DIRECTIONS FOR THIS TASK — Repeat all the records exactly, omitting pictures.

INPUT MATERIAL —
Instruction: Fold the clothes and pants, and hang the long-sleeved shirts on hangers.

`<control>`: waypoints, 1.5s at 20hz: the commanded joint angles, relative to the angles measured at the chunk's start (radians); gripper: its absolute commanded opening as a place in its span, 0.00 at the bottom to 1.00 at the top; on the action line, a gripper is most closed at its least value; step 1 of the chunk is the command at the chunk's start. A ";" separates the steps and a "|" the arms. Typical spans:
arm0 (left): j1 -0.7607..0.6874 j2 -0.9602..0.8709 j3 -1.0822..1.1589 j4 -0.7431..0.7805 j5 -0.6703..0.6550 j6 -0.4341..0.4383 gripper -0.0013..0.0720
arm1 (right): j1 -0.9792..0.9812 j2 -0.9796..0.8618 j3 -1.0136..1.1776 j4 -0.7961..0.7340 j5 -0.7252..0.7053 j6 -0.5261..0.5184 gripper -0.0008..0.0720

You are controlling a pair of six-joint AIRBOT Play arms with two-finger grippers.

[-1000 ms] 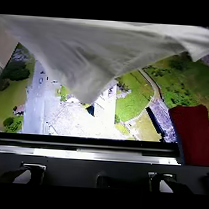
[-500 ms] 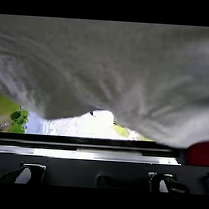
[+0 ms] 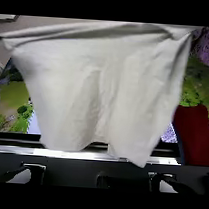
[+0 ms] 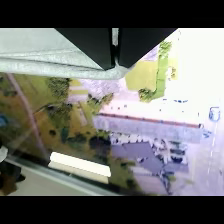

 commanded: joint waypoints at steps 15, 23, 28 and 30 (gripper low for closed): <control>-0.165 -0.605 -0.034 0.061 0.259 -0.061 0.79 | 0.146 -0.624 0.001 0.005 0.102 -0.013 0.61; 0.140 -0.400 -0.045 0.065 -0.068 -0.061 0.84 | -0.095 -0.353 -0.085 0.156 0.410 -0.449 0.66; 0.219 -0.256 -0.341 0.062 -0.064 0.006 0.84 | -0.255 -0.173 -0.605 0.385 0.434 -0.562 0.66; 0.212 -0.254 -0.392 0.062 -0.064 0.006 0.84 | -0.250 -0.131 -0.793 0.418 0.385 -0.605 0.66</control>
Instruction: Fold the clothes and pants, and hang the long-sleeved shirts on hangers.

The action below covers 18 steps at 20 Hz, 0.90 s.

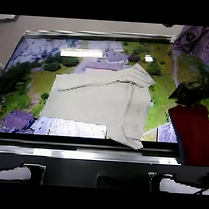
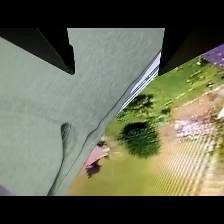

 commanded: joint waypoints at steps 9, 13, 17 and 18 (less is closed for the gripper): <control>-0.008 0.026 -0.127 -0.002 -0.005 0.017 0.84 | -0.035 0.085 -0.656 0.351 -0.254 -0.269 0.66; -0.007 0.025 -0.127 -0.001 -0.005 0.017 0.84 | -0.035 0.085 -0.736 0.400 -0.304 -0.326 0.66; -0.007 0.025 -0.127 -0.002 -0.006 0.017 0.84 | -0.035 0.085 -0.766 0.418 -0.341 -0.350 0.66; -0.007 0.025 -0.127 -0.002 -0.006 0.017 0.84 | -0.035 0.085 -0.766 0.424 -0.354 -0.350 0.66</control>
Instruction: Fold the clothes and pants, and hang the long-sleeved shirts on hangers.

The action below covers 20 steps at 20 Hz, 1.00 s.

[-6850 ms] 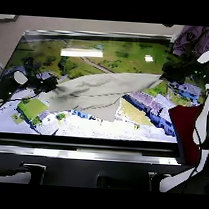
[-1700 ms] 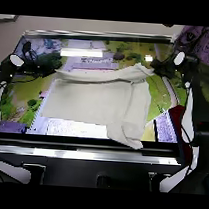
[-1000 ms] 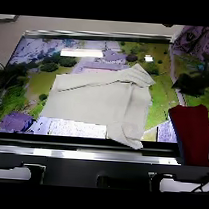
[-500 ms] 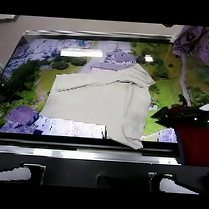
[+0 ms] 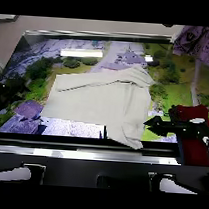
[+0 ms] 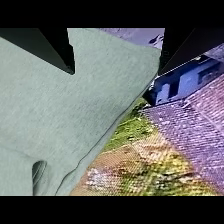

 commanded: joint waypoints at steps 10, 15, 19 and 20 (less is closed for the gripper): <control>0.000 -0.001 -0.001 0.000 -0.034 -0.056 0.86 | 0.123 -0.040 -0.020 0.046 -0.086 -0.010 0.57; 0.029 -0.001 -0.027 -0.005 -0.058 0.016 0.86 | 0.169 -0.002 -0.015 0.056 -0.169 0.012 0.06; 0.085 -0.017 -0.186 -0.130 0.045 0.183 0.86 | 0.169 0.093 -0.011 0.043 -0.167 0.070 0.06; 0.090 -0.031 -0.229 -0.158 0.070 0.224 0.86 | 0.169 0.111 -0.011 0.042 -0.161 0.084 0.06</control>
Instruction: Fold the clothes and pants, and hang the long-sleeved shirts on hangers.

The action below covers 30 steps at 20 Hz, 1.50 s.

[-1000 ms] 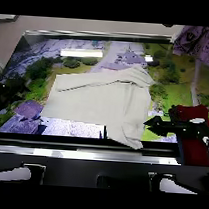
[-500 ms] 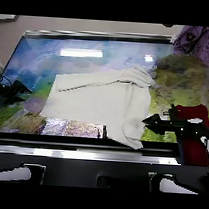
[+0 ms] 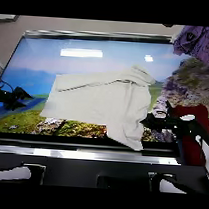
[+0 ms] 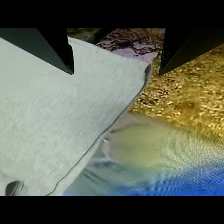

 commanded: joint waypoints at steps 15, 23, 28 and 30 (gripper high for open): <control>-0.062 -0.147 -0.183 -0.212 -0.010 0.280 0.28 | 0.004 0.150 0.002 -0.001 0.059 0.114 0.06; -0.102 -0.047 -0.002 -0.333 -0.087 0.251 0.04 | 0.007 0.219 0.235 -0.025 0.117 0.140 0.06; -0.181 0.057 0.458 -0.273 -0.086 0.136 0.04 | 0.007 0.219 0.737 -0.102 0.200 0.193 0.06; -0.195 0.105 0.676 -0.185 -0.087 0.063 0.04 | 0.007 0.226 0.977 -0.153 0.261 0.238 0.06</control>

RESPONSE AREA —
Instruction: Fold the clothes and pants, and hang the long-sleeved shirts on hangers.

`<control>`: waypoints, 1.5s at 20hz: the commanded joint angles, relative to the angles measured at the chunk's start (radians); gripper: its absolute commanded opening as a place in its span, 0.00 at the bottom to 1.00 at the top; on the action line, a gripper is most closed at its least value; step 1 of the chunk is the command at the chunk's start. A ";" separates the steps and a "|" the arms. Typical spans:
arm0 (left): j1 -0.7607..0.6874 j2 -0.9602..0.8709 j3 -1.0822..1.1589 j4 -0.7431..0.7805 j5 -0.6703..0.6550 j6 -0.4341..0.4383 gripper -0.0013..0.0720
arm1 (right): j1 -0.9792..0.9812 j2 -0.9796..0.8618 j3 -1.0136..1.1776 j4 -0.7961..0.7340 j5 -0.7252..0.7053 j6 -0.5261..0.5184 gripper -0.0008..0.0720

You are controlling a pair of six-joint AIRBOT Play arms with two-finger grippers.

[-1000 ms] 
[-500 ms] 
[+0 ms] 
[+0 ms] 

 commanded: joint waypoints at steps 15, 23, 28 and 30 (gripper low for closed): <control>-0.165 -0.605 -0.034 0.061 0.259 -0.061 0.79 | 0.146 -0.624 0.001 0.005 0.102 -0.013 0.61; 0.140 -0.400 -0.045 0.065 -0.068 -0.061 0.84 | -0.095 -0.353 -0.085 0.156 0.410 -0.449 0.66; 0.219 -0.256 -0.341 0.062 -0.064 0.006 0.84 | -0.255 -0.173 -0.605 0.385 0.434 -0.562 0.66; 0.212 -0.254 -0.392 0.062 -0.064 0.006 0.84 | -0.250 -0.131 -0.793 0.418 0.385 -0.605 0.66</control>
Instruction: Fold the clothes and pants, and hang the long-sleeved shirts on hangers.

The action below covers 18 steps at 20 Hz, 0.90 s.


 commanded: joint waypoints at steps 9, 13, 17 and 18 (less is closed for the gripper): <control>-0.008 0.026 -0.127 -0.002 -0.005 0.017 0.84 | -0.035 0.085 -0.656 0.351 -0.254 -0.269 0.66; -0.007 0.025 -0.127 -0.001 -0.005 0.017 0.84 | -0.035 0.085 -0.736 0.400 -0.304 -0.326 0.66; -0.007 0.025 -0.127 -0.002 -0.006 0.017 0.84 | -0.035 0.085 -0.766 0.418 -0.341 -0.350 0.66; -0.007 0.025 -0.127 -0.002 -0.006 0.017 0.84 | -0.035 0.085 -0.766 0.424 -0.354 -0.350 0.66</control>
Instruction: Fold the clothes and pants, and hang the long-sleeved shirts on hangers.

The action below covers 20 steps at 20 Hz, 1.00 s.

[-6850 ms] 
[-1700 ms] 
[-1000 ms] 
[-500 ms] 
[+0 ms] 
[+0 ms] 

 commanded: joint waypoints at steps 10, 15, 19 and 20 (less is closed for the gripper): <control>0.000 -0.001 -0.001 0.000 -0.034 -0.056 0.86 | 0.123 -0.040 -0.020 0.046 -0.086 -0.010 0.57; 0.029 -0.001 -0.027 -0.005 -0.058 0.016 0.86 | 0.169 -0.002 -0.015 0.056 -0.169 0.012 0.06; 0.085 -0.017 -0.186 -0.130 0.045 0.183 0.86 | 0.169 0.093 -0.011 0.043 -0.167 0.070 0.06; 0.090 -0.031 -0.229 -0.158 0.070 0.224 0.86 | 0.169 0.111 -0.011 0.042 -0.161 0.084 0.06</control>
Instruction: Fold the clothes and pants, and hang the long-sleeved shirts on hangers.

The action below covers 30 steps at 20 Hz, 1.50 s.

[-1000 ms] 
[-500 ms] 
[+0 ms] 
[+0 ms] 

 commanded: joint waypoints at steps 15, 23, 28 and 30 (gripper high for open): <control>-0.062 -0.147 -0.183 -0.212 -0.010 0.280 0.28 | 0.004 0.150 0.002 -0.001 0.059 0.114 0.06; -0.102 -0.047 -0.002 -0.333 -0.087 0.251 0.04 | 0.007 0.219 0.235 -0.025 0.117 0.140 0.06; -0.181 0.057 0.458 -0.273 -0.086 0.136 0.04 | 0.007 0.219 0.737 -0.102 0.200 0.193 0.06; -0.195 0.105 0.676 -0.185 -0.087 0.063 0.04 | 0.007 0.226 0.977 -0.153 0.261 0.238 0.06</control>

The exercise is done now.